### Exercise requirements
Your answer must be the full listing, repeated word for word.

### Supplied data
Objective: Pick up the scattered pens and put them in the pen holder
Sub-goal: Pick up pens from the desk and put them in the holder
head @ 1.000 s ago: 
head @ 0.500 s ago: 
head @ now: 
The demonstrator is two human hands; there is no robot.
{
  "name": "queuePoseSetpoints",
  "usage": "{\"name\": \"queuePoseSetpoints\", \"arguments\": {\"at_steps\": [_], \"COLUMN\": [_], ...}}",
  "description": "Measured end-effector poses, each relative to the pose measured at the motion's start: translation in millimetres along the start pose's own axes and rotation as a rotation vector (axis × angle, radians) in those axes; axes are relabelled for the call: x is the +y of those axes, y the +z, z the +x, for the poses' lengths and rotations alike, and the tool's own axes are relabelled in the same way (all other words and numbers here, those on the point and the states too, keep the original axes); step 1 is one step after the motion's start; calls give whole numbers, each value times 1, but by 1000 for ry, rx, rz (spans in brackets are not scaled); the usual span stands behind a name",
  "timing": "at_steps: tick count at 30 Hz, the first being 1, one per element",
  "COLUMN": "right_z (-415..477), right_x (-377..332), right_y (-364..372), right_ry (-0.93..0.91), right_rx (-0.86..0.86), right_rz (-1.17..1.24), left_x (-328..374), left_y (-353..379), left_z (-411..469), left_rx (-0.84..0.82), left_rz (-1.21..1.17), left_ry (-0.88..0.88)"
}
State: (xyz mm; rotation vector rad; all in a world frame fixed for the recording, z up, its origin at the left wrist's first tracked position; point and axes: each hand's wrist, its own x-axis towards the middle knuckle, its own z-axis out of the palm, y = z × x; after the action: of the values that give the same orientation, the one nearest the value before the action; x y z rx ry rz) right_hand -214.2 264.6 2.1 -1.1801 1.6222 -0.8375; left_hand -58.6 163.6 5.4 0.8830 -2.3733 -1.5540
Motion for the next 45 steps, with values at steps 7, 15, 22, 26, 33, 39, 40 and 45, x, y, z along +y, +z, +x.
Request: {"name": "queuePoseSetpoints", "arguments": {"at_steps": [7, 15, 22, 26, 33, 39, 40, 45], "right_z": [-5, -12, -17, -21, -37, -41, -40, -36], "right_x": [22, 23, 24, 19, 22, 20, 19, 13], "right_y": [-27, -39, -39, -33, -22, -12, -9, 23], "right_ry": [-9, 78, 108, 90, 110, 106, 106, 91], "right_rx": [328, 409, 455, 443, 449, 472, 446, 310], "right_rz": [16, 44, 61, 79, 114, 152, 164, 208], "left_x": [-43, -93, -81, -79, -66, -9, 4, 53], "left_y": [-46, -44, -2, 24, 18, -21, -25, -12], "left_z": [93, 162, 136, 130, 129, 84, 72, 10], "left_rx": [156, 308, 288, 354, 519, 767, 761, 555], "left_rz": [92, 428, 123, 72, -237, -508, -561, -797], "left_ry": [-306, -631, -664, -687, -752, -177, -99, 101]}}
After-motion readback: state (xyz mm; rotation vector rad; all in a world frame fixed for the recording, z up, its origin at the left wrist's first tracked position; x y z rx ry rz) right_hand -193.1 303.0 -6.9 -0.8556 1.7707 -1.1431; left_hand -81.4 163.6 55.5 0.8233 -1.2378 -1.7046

### Exercise solution
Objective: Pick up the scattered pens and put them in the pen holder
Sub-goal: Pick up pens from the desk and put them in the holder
head @ 1.000 s ago: 
head @ 0.500 s ago: 
head @ now: 
The demonstrator is two human hands; there is no robot.
{
  "name": "queuePoseSetpoints",
  "usage": "{\"name\": \"queuePoseSetpoints\", \"arguments\": {\"at_steps\": [_], \"COLUMN\": [_], ...}}",
  "description": "Measured end-effector poses, each relative to the pose measured at the motion's start: translation in millimetres along the start pose's own axes and rotation as a rotation vector (axis × angle, radians) in those axes; axes are relabelled for the call: x is the +y of those axes, y the +z, z the +x, for the poses' lengths and rotations alike, and the tool's own axes are relabelled in the same way (all other words and numbers here, those on the point and the states too, keep the original axes); step 1 is one step after the motion's start; calls give whole numbers, each value times 1, but by 1000 for ry, rx, rz (spans in brackets are not scaled); the usual span stands behind a name",
  "timing": "at_steps: tick count at 30 Hz, the first being 1, one per element",
  "COLUMN": "right_z (-415..477), right_x (-377..332), right_y (-364..372), right_ry (-0.93..0.91), right_rx (-0.86..0.86), right_rz (-1.17..1.24), left_x (-328..374), left_y (-353..379), left_z (-411..469), left_rx (-0.84..0.82), left_rz (-1.21..1.17), left_ry (-0.88..0.88)"
}
State: (xyz mm; rotation vector rad; all in a world frame fixed for the recording, z up, its origin at the left wrist's first tracked position; point and axes: each hand's wrist, its own x-axis towards the middle knuckle, its own z-axis out of the palm, y = z × x; after the action: of the values that give the same orientation, the one nearest the value before the action; x y z rx ry rz) right_hand -214.2 264.6 2.1 -1.1801 1.6222 -0.8375; left_hand -58.6 163.6 5.4 0.8830 -2.3733 -1.5540
Motion for the next 45 steps, with values at steps 7, 15, 22, 26, 33, 39, 40 and 45, x, y, z along +y, +z, +x.
Request: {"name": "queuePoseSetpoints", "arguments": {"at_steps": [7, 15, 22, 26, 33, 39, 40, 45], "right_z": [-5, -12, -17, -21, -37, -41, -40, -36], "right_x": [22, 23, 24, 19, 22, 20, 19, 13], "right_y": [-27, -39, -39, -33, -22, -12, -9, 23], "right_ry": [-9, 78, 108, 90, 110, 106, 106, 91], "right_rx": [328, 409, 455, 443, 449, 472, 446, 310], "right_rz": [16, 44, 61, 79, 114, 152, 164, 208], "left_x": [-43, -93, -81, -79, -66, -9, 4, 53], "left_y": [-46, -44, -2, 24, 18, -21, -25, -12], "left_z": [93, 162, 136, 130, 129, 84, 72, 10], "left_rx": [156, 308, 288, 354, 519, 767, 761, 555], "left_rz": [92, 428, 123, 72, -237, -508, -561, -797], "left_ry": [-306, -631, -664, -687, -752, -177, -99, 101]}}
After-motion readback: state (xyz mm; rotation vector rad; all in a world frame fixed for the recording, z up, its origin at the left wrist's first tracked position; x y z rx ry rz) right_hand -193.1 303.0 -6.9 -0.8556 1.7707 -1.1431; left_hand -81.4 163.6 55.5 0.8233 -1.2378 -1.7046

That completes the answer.